Fine-tuned Vision Language Model for Localization of Parasitic Eggs in Microscopic Images
- URL: http://arxiv.org/abs/2602.13712v1
- Date: Sat, 14 Feb 2026 10:25:13 GMT
- Title: Fine-tuned Vision Language Model for Localization of Parasitic Eggs in Microscopic Images
- Authors: Chan Hao Sien, Hezerul Abdul Karim, Nouar AlDahoul,
- Abstract summary: This paper aims to utilize a vision language model (VLM) such as Microsoft Florence that was fine-tuned to localize all parasitic eggs within microscopic images.<n>The preliminary results show that our localization VLM performs comparatively better than the other object detection methods, such as EfficientDet, with an mIOU of 0.94.
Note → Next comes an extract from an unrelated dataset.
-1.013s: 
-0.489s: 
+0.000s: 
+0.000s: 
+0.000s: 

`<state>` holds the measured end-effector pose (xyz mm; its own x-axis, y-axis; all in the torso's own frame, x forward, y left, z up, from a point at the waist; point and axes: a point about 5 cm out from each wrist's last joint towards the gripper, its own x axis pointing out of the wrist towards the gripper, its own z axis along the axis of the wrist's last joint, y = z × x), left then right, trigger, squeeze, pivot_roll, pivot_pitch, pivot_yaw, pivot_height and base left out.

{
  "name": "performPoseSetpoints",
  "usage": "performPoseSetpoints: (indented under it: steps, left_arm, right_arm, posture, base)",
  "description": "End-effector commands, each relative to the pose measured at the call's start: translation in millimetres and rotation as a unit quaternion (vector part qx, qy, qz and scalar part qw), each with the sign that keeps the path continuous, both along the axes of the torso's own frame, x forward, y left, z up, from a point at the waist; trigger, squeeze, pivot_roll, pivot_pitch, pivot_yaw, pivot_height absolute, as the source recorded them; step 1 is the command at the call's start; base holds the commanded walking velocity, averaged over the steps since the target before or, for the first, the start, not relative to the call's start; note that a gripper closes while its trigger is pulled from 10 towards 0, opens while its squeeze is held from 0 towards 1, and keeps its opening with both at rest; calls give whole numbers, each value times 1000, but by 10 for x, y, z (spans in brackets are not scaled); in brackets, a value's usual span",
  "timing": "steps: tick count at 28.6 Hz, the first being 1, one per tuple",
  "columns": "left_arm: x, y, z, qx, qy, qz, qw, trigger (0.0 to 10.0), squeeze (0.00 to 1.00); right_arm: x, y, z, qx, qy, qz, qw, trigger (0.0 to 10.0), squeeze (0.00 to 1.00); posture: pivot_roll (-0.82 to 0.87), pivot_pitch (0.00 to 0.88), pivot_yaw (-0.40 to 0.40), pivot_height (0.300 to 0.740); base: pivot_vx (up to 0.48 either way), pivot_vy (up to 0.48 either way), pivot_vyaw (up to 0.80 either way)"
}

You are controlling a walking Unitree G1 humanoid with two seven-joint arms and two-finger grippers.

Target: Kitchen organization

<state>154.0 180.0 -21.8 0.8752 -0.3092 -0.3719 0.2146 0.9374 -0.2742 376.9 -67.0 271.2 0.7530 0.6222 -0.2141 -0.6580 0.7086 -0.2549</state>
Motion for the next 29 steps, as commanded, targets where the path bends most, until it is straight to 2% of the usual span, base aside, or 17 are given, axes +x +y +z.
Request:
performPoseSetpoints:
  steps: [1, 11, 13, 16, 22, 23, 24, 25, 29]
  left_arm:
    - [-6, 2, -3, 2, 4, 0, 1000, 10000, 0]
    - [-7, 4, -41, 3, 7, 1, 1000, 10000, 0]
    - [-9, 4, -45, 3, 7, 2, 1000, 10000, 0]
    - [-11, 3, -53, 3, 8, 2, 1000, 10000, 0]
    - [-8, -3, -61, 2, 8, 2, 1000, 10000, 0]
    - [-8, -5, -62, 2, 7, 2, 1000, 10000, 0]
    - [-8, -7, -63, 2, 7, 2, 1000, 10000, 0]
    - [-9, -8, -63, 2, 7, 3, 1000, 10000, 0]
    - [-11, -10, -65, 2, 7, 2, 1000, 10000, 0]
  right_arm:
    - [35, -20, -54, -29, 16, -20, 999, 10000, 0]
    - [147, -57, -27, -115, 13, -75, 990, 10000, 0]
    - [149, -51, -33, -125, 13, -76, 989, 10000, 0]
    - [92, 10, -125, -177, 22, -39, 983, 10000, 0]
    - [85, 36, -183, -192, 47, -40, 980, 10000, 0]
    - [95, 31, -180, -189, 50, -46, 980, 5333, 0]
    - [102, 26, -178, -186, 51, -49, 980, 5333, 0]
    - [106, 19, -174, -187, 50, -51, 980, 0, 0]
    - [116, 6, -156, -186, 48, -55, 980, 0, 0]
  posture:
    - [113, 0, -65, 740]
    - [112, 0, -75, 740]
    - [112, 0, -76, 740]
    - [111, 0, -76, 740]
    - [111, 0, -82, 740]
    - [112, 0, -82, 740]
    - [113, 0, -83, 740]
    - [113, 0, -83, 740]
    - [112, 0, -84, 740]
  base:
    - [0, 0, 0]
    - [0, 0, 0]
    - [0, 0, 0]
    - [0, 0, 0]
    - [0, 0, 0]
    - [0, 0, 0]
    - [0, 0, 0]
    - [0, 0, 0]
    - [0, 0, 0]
- Score: 0.8921166277011344
- License: http://creativecommons.org/licenses/by/4.0/
- Abstract: Soil-transmitted helminth (STH) infections continuously affect a large proportion of the global population, particularly in tropical and sub-tropical regions, where access to specialized diagnostic expertise is limited. Although manual microscopic diagnosis of parasitic eggs remains the diagnostic gold standard, the approach can be labour-intensive, time-consuming, and prone to human error. This paper aims to utilize a vision language model (VLM) such as Microsoft Florence that was fine-tuned to localize all parasitic eggs within microscopic images. The preliminary results show that our localization VLM performs comparatively better than the other object detection methods, such as EfficientDet, with an mIOU of 0.94. This finding demonstrates the potential of the proposed VLM to serve as a core component of an automated framework, offering a scalable engineering solution for intelligent parasitological diagnosis.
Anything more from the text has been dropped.